WHAT THE EXERCISE ASKS: In the records below, find the line containing "Detect red white" and the line containing "Detect left gripper finger."; please repeat exactly the lines from one to the other, both included, and nothing more.

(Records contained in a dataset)
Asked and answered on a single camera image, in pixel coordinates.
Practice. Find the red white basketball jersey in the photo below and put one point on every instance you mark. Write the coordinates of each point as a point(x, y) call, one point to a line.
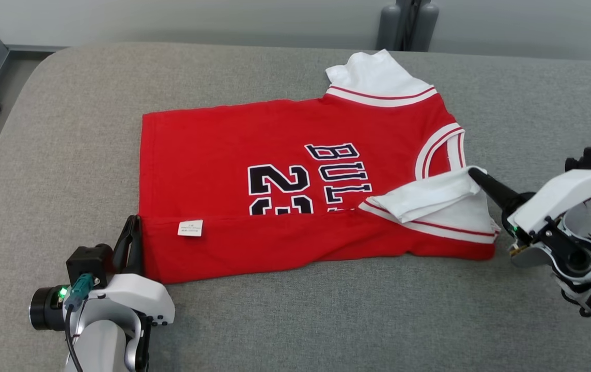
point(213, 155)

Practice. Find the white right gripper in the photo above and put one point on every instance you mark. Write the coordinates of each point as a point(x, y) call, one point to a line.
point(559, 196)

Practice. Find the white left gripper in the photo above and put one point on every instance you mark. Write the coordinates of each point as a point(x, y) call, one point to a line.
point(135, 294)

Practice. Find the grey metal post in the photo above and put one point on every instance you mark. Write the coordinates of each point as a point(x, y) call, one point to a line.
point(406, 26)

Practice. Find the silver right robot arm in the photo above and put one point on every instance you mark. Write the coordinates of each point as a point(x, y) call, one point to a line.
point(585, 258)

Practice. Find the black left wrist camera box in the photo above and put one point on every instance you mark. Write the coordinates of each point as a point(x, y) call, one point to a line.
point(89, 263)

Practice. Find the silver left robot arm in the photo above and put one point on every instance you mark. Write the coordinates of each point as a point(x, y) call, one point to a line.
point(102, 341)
--
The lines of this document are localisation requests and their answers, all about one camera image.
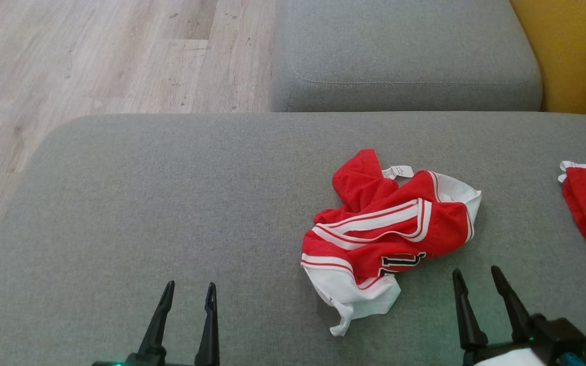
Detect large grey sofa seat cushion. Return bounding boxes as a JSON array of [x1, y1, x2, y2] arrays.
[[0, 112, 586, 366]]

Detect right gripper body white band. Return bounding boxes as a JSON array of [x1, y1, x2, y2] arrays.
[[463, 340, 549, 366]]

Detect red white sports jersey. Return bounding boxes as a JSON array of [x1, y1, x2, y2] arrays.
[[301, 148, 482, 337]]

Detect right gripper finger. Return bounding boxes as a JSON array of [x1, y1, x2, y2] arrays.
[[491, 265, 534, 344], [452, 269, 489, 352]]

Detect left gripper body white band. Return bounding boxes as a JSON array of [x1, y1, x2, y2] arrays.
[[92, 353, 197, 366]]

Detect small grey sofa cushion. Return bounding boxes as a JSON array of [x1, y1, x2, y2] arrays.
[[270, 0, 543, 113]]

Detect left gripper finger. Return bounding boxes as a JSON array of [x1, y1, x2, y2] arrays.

TASK ANSWER:
Detect red white sports jersey. Return bounding boxes as a JSON array of [x1, y1, x2, y2] arrays.
[[301, 148, 482, 337]]

Detect right gripper finger. Return bounding boxes as a JSON array of [x1, y1, x2, y2] arrays.
[[491, 265, 534, 344], [452, 269, 489, 352]]

Detect left gripper body white band. Return bounding boxes as a JSON array of [x1, y1, x2, y2] arrays.
[[92, 353, 197, 366]]

Detect small grey sofa cushion. Return bounding boxes as a JSON array of [x1, y1, x2, y2] arrays.
[[270, 0, 543, 113]]

Detect left gripper finger. Return bounding boxes as a JSON array of [x1, y1, x2, y2] arrays.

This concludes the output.